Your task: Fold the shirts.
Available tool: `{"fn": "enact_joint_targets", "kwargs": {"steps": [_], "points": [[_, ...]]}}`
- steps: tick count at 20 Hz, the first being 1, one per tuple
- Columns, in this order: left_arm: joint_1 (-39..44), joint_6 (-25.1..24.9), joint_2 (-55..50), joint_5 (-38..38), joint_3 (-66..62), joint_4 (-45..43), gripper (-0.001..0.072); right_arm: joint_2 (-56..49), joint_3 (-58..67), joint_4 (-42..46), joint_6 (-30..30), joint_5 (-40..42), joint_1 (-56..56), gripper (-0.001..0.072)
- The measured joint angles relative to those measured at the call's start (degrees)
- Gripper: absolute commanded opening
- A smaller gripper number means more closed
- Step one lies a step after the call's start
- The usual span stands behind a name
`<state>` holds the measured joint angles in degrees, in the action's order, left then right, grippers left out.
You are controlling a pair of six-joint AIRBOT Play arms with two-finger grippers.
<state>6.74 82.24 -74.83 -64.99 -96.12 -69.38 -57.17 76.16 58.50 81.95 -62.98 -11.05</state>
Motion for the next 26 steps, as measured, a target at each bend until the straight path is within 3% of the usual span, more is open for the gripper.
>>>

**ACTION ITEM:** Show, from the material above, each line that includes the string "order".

**EXERCISE ANSWER:**
- Columns, in this order: left_arm: joint_1 (-39..44), joint_6 (-25.1..24.9), joint_2 (-55..50), joint_5 (-38..38), joint_3 (-66..62), joint_4 (-45..43), gripper (-0.001..0.072); right_arm: joint_2 (-56..49), joint_3 (-58..67), joint_4 (-42..46), joint_6 (-30..30), joint_5 (-40..42), joint_1 (-56..56), gripper (-0.001..0.072)
`<state>` holds the measured joint angles in degrees, in the action's order, left then right, grippers left out.

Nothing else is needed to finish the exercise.